Given information START
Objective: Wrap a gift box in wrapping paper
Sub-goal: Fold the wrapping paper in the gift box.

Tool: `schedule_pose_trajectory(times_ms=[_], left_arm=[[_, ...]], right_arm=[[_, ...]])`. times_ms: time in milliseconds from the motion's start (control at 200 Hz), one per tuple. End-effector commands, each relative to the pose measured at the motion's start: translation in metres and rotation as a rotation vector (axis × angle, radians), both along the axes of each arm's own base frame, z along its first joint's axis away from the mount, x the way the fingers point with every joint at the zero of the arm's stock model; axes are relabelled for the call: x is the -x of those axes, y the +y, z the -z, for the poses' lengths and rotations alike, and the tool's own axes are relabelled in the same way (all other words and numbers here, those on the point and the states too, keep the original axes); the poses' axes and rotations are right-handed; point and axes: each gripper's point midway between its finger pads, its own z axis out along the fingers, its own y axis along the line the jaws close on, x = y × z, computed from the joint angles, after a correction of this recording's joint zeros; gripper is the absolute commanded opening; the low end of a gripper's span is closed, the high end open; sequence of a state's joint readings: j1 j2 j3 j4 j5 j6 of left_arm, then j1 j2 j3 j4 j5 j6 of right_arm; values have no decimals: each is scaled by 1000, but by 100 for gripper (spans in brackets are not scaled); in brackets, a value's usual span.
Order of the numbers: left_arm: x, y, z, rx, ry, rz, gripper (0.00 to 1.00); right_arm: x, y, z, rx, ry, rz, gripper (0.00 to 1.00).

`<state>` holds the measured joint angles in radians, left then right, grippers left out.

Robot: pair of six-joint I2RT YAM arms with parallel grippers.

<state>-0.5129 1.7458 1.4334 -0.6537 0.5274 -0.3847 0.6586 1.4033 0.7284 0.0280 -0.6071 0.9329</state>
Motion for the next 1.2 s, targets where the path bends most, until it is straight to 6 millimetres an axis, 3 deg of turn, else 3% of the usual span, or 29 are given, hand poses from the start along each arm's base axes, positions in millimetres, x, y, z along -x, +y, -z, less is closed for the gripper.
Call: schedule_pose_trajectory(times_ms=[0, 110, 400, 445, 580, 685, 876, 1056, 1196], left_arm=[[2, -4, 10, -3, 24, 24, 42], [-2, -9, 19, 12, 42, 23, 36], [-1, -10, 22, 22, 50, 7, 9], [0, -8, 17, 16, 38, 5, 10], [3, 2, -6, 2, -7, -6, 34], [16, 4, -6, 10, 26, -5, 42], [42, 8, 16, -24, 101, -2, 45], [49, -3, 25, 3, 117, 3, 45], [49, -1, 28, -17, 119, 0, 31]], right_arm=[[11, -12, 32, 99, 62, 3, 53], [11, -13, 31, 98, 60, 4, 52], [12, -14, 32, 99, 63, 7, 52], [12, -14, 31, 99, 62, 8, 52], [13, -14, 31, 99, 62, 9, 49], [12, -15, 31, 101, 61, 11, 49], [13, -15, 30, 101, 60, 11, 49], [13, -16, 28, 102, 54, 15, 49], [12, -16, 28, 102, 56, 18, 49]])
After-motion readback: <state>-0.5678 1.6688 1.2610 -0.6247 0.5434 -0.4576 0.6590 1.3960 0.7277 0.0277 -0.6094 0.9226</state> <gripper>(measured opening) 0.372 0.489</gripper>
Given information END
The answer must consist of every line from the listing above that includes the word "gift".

**Solution to this task:**
Objective: Wrap a gift box in wrapping paper
Sub-goal: Fold the wrapping paper in the gift box.

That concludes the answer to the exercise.